In general, a data processing system includes a data processor functioning as a central processing unit (CPU) of the system, memory, and peripherals connected to the data processor. In many data processing systems, the data processor is a single-chip microcontroller which has on-chip memory and peripherals, but also is connected to external memory and external peripherals. The microcontroller executes various data processing instructions in software stored in internal and external memory. The peripherals perform various functions which may or must be implemented in external hardware circuitry, rather than by the microcontroller. For example, a phase locked loop (PLL) frequency synthesizer is a peripheral which includes circuitry able to function at radio frequency (RF). Processing of RF signals is beyond the capability of most microcontrollers, which are fabricated using complimentary metal-oxide-semiconductor (CMOS) technology. Therefore, a data processing system which processes RF signals requires an off-chip PLL frequency synthesizer peripheral.
Integrated circuit peripherals often include multiple on-chip registers, which must be initialized and periodically reprogrammed by the microcontroller. These peripherals also typically include a serial data port for receiving register data. The serial data port usually includes a clock pin, an enable pin, and a data pin, and data transfer usually conforms to a known serial protocol. In order to identify a selected one of the on-chip registers, conventional peripherals also require an address bit stream to be conducted on the data pin during the initialization or reprogramming. Address bit streams, however, add to the time required to update the peripheral's registers and increase software complexity.
One technique which eliminates the need for address bits in the serial bit stream was taught by David C. Babin in U.S. Pat. No. 5,146,577, entitled "Serial Data Circuit with Randomly-Accessed Registers of Different Bit Length," issued Sep. 8, 1992. Babin teaches a peripheral which selects an on-chip register by counting the number of data bits received during a data transfer, and transferring the data to a register which has a size corresponding to the number of data bits received.
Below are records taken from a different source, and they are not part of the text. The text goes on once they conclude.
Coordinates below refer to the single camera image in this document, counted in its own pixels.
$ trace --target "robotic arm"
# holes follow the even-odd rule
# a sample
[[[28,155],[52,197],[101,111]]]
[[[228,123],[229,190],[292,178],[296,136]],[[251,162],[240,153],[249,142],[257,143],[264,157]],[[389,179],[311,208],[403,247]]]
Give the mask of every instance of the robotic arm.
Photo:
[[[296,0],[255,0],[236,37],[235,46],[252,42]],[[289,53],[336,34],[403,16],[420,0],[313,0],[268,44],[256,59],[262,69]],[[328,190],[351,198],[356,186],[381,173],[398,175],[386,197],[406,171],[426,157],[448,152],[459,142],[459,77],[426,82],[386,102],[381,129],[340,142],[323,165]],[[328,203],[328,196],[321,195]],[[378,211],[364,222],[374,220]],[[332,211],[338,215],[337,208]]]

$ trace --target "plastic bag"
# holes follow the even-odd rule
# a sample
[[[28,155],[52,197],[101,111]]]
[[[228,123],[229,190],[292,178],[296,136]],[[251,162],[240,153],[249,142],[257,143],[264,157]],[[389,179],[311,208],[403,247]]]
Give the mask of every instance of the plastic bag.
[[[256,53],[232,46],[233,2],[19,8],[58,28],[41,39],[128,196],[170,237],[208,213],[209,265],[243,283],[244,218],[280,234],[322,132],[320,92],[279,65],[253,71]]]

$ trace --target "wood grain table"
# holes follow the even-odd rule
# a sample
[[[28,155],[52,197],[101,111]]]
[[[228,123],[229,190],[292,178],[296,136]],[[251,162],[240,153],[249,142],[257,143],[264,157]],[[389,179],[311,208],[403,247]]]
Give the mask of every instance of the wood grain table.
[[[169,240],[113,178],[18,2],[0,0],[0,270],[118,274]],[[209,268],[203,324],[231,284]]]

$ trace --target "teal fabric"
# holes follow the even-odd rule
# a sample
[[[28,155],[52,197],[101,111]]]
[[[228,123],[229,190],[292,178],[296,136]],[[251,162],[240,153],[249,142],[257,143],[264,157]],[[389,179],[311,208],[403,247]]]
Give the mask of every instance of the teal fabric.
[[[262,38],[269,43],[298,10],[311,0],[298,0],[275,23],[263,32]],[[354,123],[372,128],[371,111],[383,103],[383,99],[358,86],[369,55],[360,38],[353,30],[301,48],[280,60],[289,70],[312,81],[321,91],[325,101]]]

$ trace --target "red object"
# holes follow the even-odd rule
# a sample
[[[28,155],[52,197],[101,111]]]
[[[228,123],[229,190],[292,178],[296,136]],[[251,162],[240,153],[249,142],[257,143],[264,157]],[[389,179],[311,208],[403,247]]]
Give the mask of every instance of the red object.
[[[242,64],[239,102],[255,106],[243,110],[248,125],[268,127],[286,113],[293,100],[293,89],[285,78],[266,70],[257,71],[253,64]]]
However, an additional problem remains. In order to reduce data processor pin count in systems with multiple peripheral integrated circuits, peripherals are often cascadable. The data processor can use a single data pin to transmit data to any of a number of peripherals because each peripheral has a data output pin which connects to a data input pin of a subsequent peripheral. Writing to the registers based on the bit length can require very cumbersome software calculations because of bit alignment problems when the peripherals are cascaded.